– “Ho iniziato a frequentare la Cassa Rurale nell’ottobre del ’60, nei locali siti nel centro storico di Gradara, all’interno delle mura, nel palazzo delle associazioni cattoliche, in piazza V Novembre. Il cassiere di allora era don Pietro Marcelli, coadiuvato da Gino Guagneli; con attività di banca riservata ai soli soci. Nell’aprile del ’61 avvenne la mia assunzione a tempo indeterminato, con periodo di prova di 6 mesi e ci fu il trasferimento nei locali fuori dalle mura, in borgo Mancini, più accessibili alla clientela. Il trasloco avvenne in una mattinata. Come mezzo di trasporto venne utilizzato un’Ape, nel quale furono caricate una calcolatrice manuale Olivetti ed una macchina per scrivere Olivetti, pure manuale, il giornal mastro all’americana, la primanota, il libro soci e diverse cartelle d’archivio. Il trasloco fu per me un simpatico avvenimento; correvo dietro all’Ape condotto da Piercarlo Bertozzi, recuperando i fogli che volavano per l”alta velocità’.
Ci fu un grande impegno da parte mia e da parte di Gino Guagneli per portare avanti la piccola cassa che allora era veramente piccola. Il presidente era il ragionier Antonio Ceccarelli, fratello di quel don Raffaele fondatore della Cassa Rurale di Gradara. Alla direzione della Cassa, fino al ’60, si alternarono diversi sacerdoti. Gli ultimi da me conosciuti: don Armando Paci e don Pietro Marcelli.

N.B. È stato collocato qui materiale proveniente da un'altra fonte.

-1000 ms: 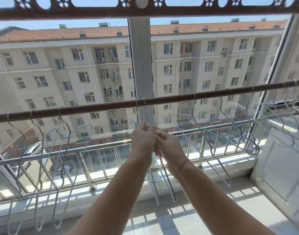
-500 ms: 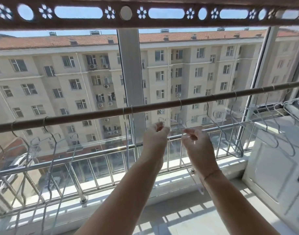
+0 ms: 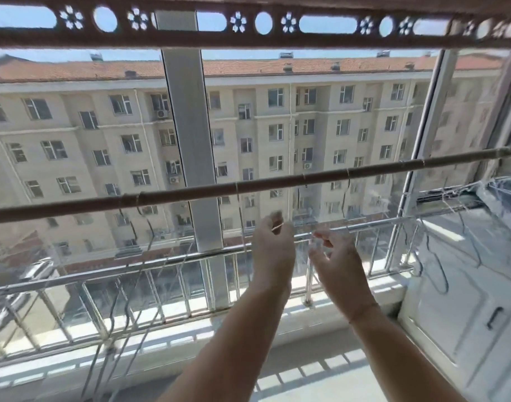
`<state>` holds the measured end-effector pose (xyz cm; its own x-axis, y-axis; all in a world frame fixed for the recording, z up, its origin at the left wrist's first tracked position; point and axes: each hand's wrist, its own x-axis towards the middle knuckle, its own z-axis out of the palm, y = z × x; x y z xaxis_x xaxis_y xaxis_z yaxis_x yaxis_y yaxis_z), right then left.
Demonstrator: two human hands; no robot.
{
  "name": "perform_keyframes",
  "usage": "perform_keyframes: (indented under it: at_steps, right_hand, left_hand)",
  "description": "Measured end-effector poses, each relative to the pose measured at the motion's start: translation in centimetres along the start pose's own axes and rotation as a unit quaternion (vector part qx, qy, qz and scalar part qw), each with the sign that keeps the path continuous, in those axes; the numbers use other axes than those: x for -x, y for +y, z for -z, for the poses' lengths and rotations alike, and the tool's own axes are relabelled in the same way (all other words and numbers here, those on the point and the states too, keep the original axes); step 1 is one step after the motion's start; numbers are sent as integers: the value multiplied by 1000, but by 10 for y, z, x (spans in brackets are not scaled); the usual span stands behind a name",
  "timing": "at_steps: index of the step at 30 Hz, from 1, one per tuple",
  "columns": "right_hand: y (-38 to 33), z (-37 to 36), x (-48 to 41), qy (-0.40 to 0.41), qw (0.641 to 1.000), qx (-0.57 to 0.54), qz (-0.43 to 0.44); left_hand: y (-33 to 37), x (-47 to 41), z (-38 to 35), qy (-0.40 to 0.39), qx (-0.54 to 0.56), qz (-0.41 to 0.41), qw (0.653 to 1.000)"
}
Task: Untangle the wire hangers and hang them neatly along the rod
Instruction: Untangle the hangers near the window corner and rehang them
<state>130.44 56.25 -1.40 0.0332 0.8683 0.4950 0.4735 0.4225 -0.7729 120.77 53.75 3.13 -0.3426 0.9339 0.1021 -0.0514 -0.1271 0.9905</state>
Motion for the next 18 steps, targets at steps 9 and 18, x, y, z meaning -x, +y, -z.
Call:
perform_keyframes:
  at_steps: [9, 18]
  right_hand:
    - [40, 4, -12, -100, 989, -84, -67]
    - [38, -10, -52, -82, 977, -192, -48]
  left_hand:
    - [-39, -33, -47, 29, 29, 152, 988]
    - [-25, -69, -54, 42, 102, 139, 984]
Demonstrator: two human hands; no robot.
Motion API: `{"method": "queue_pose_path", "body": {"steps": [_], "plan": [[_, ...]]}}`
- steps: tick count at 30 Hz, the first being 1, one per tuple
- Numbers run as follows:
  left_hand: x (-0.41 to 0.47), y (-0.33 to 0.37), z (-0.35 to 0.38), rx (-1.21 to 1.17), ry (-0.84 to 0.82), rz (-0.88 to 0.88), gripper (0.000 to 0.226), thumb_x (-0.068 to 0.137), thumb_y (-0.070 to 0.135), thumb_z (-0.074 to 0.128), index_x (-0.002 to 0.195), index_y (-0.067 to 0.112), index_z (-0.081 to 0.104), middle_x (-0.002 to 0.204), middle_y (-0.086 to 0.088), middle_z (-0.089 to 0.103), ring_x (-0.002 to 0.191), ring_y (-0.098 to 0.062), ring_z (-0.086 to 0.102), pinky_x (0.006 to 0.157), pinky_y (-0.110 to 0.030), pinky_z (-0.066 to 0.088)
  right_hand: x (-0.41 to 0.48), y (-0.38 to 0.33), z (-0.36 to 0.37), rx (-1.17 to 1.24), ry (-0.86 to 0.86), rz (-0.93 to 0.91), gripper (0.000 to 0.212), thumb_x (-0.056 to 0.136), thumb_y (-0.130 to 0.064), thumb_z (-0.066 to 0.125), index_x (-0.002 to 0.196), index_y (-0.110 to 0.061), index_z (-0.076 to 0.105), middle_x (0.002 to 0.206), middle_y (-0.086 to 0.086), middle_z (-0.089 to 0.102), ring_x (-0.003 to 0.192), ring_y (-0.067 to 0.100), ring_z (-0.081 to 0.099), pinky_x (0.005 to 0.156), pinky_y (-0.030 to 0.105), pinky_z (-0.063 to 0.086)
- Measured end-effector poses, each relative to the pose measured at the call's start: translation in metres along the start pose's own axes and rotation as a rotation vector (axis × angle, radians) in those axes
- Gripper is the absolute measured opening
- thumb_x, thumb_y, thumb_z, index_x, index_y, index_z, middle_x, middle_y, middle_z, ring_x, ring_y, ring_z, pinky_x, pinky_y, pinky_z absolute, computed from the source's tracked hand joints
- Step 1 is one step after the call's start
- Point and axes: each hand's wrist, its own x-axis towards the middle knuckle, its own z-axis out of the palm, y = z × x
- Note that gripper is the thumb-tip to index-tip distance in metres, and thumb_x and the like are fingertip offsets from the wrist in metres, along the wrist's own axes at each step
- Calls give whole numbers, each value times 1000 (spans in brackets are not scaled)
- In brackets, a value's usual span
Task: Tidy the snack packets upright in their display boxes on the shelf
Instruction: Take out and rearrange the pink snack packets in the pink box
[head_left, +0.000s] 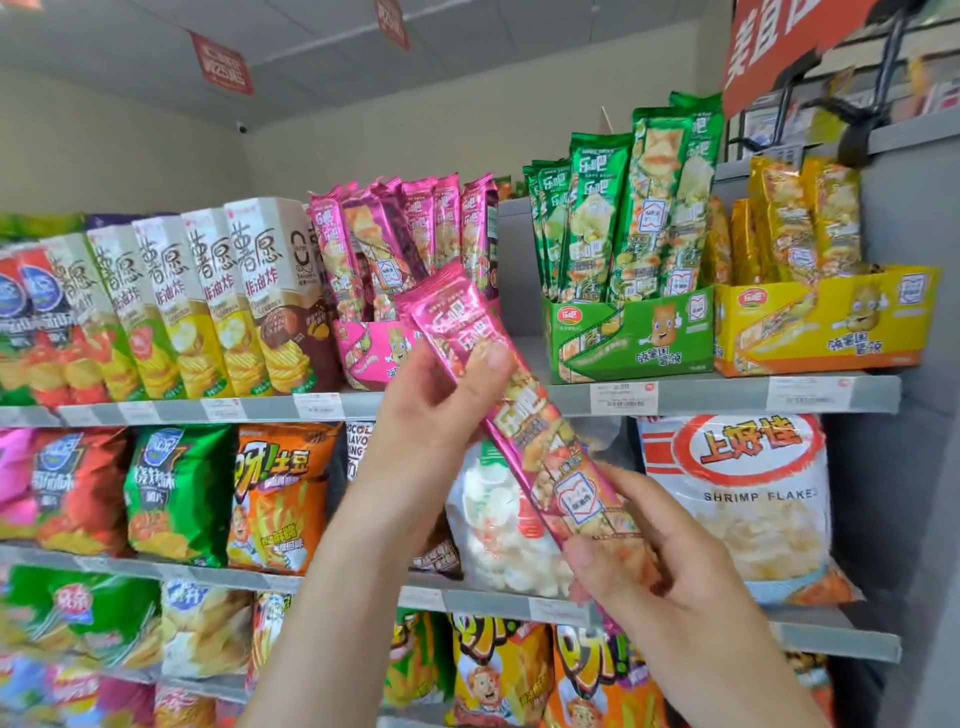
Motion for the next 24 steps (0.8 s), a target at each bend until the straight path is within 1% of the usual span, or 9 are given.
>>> {"method": "queue_pose_path", "body": {"steps": [7,9,11,14,16,18,20,22,24], "plan": [[20,19,-3,96,-97,187,71,76,12,75,136,21,38,96,-12,71,89,-24,68,80,-44,58,42,-4,8,-169,-52,-89,42,72,-74,58,109,-60,45,103,-18,69,89,4,68,80,36,56],[28,25,-4,87,-144,217,69,77,10,74,135,19,38,97,-10,71,89,-22,68,83,-45,57,62,-14,14,-131,-61,-166,31,79,-68,57,107,-68,44,102,-24,69,91,1,67,83,32,54],[39,36,-8,199,-184,277,62,80,19,72,133,21,40,97,-8,70,87,-17,66,80,-35,57,82,-26,20,-83,-78,-233,32,82,-52,61,104,-70,47,100,-28,69,91,-2,67,79,22,53],[68,60,-34,586,33,573,46,87,36,68,127,22,50,99,-5,64,86,-9,59,68,-16,48,117,-47,27,-65,-23,-370,30,90,-29,67,108,-49,53,101,-16,72,91,6,69,80,29,56],[91,75,-59,762,262,715,39,88,42,63,122,27,51,101,4,60,91,-4,55,72,-23,50,147,-63,28,-16,92,-441,27,82,-31,67,101,-45,54,100,-17,71,89,4,70,79,28,55],[113,79,-76,970,364,691,44,88,48,58,124,25,52,109,5,55,102,-12,53,86,-40,50,181,-81,31,-25,220,-512,28,78,-31,68,97,-43,52,95,-17,70,86,3,69,80,30,54],[130,70,-82,1121,300,571,54,85,53,57,129,22,51,113,1,56,108,-17,52,95,-40,44,215,-94,37,-65,310,-546,32,78,-30,69,99,-42,49,94,-15,69,87,5,68,85,38,55],[140,57,-82,1159,211,511,55,81,54,61,127,26,50,102,2,59,96,-6,54,86,-34,45,243,-97,46,-112,361,-537,32,79,-29,70,100,-38,48,96,-11,68,89,9,68,86,46,55],[149,48,-85,1169,176,524,48,80,50,62,122,30,52,87,11,56,79,5,53,71,-24,41,264,-91,55,-169,385,-498,32,81,-28,71,103,-33,49,96,-9,68,87,10,67,83,46,55]]}}
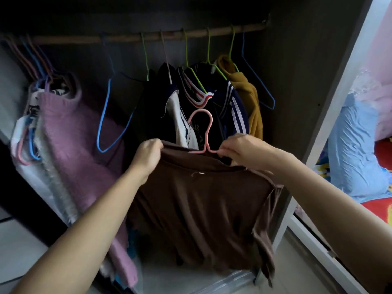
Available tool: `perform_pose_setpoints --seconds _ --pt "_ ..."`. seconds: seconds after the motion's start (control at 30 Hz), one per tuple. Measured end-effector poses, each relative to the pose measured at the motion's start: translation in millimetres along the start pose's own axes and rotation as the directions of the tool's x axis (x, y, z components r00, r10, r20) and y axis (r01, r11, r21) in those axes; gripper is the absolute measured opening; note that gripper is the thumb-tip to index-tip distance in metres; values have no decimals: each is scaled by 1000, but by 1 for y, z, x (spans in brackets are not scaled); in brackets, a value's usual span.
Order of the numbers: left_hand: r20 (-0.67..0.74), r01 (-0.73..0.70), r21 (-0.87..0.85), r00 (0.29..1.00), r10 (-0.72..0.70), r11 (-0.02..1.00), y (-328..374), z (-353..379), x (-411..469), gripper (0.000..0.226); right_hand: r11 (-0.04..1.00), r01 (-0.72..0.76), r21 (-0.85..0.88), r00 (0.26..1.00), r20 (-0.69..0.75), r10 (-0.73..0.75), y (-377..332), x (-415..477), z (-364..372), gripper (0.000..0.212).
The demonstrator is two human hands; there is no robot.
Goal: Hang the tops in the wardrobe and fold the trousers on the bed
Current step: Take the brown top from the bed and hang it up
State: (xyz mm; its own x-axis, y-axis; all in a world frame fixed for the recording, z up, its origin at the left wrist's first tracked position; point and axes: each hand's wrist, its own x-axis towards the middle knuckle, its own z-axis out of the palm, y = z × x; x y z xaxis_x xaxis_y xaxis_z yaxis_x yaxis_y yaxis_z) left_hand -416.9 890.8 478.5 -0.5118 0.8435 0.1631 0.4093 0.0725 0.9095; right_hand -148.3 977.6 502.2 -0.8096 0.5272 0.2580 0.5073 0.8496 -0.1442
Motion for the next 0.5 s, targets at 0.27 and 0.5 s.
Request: perform_pose_setpoints --seconds 0.27,0.5 --pt "408 -131 -142 895 178 981 -8 -37 6 29 989 41 140 967 -253 -4 -24 21 -20 26" --pt "119 -317 -133 935 333 939 -18 -62 23 23 864 -229 449 974 111 200 -57 42 -43 24"
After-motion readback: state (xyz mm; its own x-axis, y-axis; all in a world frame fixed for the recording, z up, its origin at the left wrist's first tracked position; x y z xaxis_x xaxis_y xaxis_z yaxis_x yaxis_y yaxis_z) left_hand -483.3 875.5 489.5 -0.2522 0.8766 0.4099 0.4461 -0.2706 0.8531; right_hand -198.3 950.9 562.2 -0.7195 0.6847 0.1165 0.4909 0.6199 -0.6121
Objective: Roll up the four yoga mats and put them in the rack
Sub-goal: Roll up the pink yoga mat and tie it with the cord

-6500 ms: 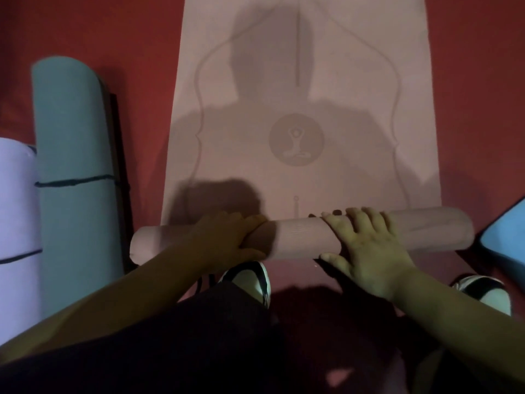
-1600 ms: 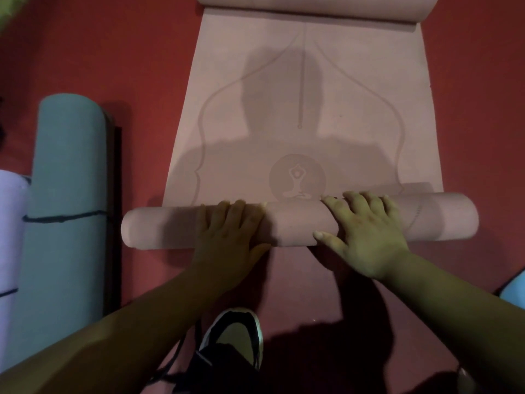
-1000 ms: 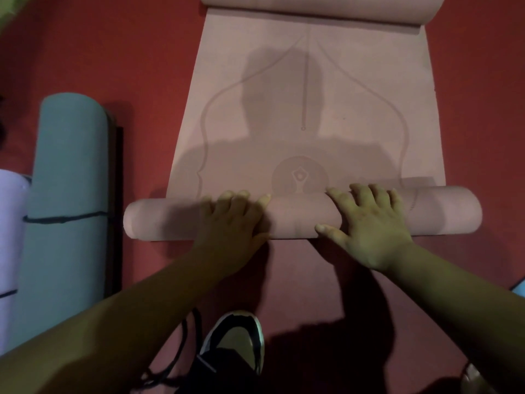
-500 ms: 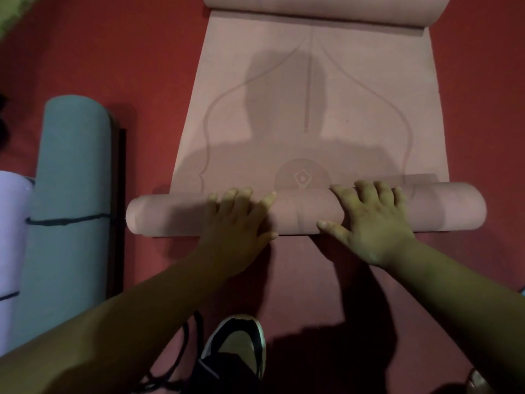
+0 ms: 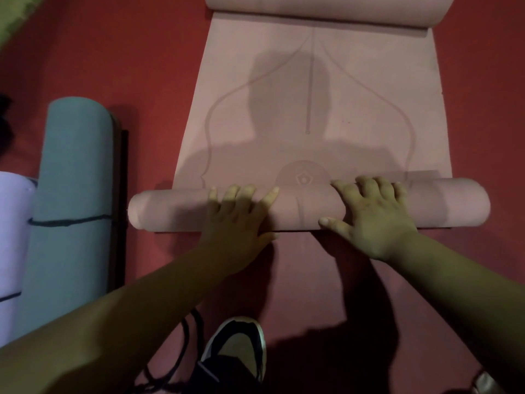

Un aneddoto curioso di cui venni a conoscenza fu che la Cassa ebbe parecchi anni prima del mio arrivo la gestione della tesoreria del Comune di Gradara; servizio al quale rinunciò non sopportando le bestemmie da parte dei contribuenti in fila che imprecavano contro le tasse da pagare. Occorre, a tal proposito, non dimenticare che il cassiere era un sacerdote. L’orario era sulla carta; nella realtà si era disponibili a richiesta del socio-cliente.
In 42 anni ho collaborato con 4 presidenti: Antonio Ceccarelli, Terenzio Betti, Renzo Liera (il più longevo, nella carica) e Fausto Caldari. Ci sono state 10 ispezioni della Banca d’Italia; l’undicesima, in corso, si è insediata il 23 aprile, alcuni giorni prima del mio esodo.
La Cassa effettuava, come oggi, gite sociali: Firenze, Pisa, Lago Maggiore e la vicino Locarno, la Jugoslavia con visita alle grotte di Postumia e alla città di Lubiana, Padova, Venezia. Per quest’ultima, gli occupanti del pullman, me compreso, furono chiamati a spingere il mezzo in autostrada causa una rottura. Un’altra volta, sempre per rottura, ci fu il trasbordo da un mezzo all’altro. Durante le gite capitava di perdere qualche socio, costretto poi a rientrare con altri mezzi. La voce si era sparsa. Un socio, un certo Antonio Manelli da Fanano, il lunedì mattina veniva in banca ed apostrofava: ‘Franco, quanti dispersi avete avuto questa volta?’. E giù commenti a non finire. Sempre negli anni sessanta, all’una, una e mezzo del mattino, il gestore dell'”Hostaria del Castello” (locale che abitualmente frequentavo), infilava l’incasso in un sacchetto e me lo affidava. Il mattino dopo, la prima operazione era contare il danaro. Altri tempi”.
Negli anni ’60 le mansioni comprendevano quelle di contabile, archivista, uomo di fatica, come quando arrivavano i calendari, le agende e gli stampati che occorreva scaricare e riporre in archivio ed il carbone che alimentava la stufa. Tutto però veniva fatto con passione. La prima rapina fu nell’attuale sede centrale nel ’77, dove c’era lo sportello operativo, in seguito spostato in via Mercato.
Nel ’75, la sede venne trasferita in via Cattolica 20, dove ancora si trova. Con Guagneli ho lavorato fino al ’91; insieme aprimmo la prima filiale, a San Giovanni in Marignano; era l’anno ’87. In più di 40 anni quello che non era che uno sportello mono cellulare con due dipendenti (Guagneli-Magi) è diventata una struttura di 8 filiali, con 60 dipendenti”.